A Lei nº 10.406, promulgada em 10 de janeiro de 2002, que passou a vigorar em 11 de janeiro de 2003, instituiu o Novo Código Civil, o qual trouxe em seu bojo matérias do Direito Comercial, assim como os títulos de crédito e o “direito de empresa” [I]. Todavia, a receptividade dessa fórmula legislativa, inspirada no Código Civil italiano (Codice Civile de 1942) [II], não foi tão festejada por parte da doutrina. O legislador optou em uma tentativa de unificação do Direito Privado, ou seja, a junção de matéria comercial com a civilista.
Dessa forma, o Código Comercial de 1850 (Lei nº 556) teve sua primeira parte revogada expressamente pela nova lei civil. Nesse aspecto, surge uma enorme discussão no cenário jurídico, questionando a autonomia ou não do Direito Comercial em relação ao Direito Civil.
Não obstante, pode-se dizer que a autonomia do Direito Comercial manteve-se inalterada, principalmente no que concerne aos títulos de crédito. Nesse propósito, Wille Duarte Costa salienta:
“Para tranqüilizar aqueles estudiosos dos títulos de crédito, que se assustaram com a notícia de que a unificação viria fazer com que o Direito Civil absorvesse o Direito Comercial, podemos dizer que a comissão elaboradora do Código não atingiu o objetivo que buscava. Praticamente, nada foi alterado em relação aos títulos de crédito regulados por leis especiais: letra de câmbio, notas promissórias, cheques, duplicatas, títulos rurais e outros continuam regulados por suas próprias e vigentes leis.[III]” (Grifo nosso).
Não faz parte do objetivo deste trabalho aprofundar o tema da discórdia entre os comercialistas e civilistas, qual seja, a unificação do Direito Privado, mas somente registrar a celeuma. Passa-se então a destacar os títulos de crédito em face das modificações dispostas no Novo Código Civil.
Por sua vez, há de se mencionar que houve a inserção, no novo Ordenamento Civil, da possibilidade de criação de títulos de crédito inominados ou atípicos, “[…] uma categoria intermediária de documentação de direitos creditícios, a meio caminho entre os chamados – ‘créditos de direito não-cambiário’ – oriundos de negócios jurídicos celebrados por instrumento particular ou público – e os títulos de crédito típicos”[IV].
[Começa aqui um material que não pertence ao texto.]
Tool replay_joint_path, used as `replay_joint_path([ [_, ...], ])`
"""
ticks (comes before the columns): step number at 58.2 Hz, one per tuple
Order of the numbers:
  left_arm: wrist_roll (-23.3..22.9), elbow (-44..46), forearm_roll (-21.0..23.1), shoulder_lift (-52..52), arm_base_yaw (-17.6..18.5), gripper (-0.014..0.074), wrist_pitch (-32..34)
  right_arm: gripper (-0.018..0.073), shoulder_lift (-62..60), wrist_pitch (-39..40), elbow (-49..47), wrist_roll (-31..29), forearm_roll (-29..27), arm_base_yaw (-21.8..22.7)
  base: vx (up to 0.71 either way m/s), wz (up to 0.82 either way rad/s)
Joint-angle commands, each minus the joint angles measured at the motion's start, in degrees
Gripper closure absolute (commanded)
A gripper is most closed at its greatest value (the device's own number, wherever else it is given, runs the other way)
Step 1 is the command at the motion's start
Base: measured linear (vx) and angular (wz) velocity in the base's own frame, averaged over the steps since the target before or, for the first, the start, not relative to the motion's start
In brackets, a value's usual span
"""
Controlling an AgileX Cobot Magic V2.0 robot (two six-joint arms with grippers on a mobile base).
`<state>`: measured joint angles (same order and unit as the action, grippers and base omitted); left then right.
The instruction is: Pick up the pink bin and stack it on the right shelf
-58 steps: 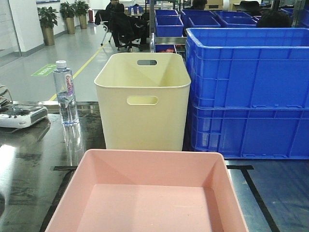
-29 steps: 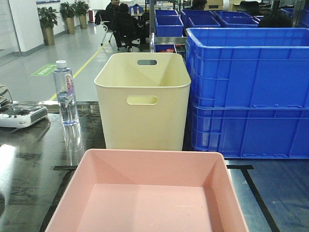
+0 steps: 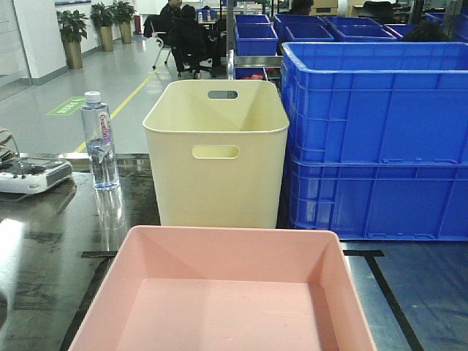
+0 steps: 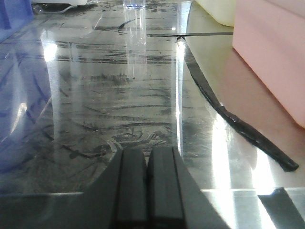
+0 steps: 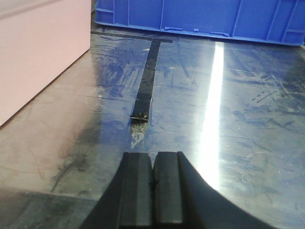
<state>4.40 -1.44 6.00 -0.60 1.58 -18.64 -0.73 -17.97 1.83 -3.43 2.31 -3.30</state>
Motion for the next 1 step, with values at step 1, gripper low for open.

Ao que parece, o intuito do legislador foi de fixar os requisitos mínimos dos títulos de crédito, ou uma tentativa de construção de uma teoria geral dos títulos de crédito (embora a regulamentação permaneça por lei especial e cambiária), ou melhor, para os futuros títulos de crédito.
Outro ponto disposto no novo Código Civil, em seu Título VIII, Capítulo I, nas Disposições Gerais dos Títulos de Crédito, é o art. 887, que reproduz quase de maneira absoluta a celebre definição de Cesare Vivante [V] em alusão aos títulos de crédito, da seguinte forma: “Art. 887. O título de crédito, documento necessário ao exercício do direito literal e autônomo nele contido, somente reproduz efeito quando preencha os requisitos da lei” [VI] (Grifo nosso).
Não obstante o legislador tenha acrescido no final do artigo que o título apenas produz efeito quando preencha os requisitos da lei, com efeito, ele deixa clara a sua preocupação, segundo a qual os títulos de crédito devem preencher garantias mínimas e essenciais, assim tornando verdadeiramente eficaz a circulação.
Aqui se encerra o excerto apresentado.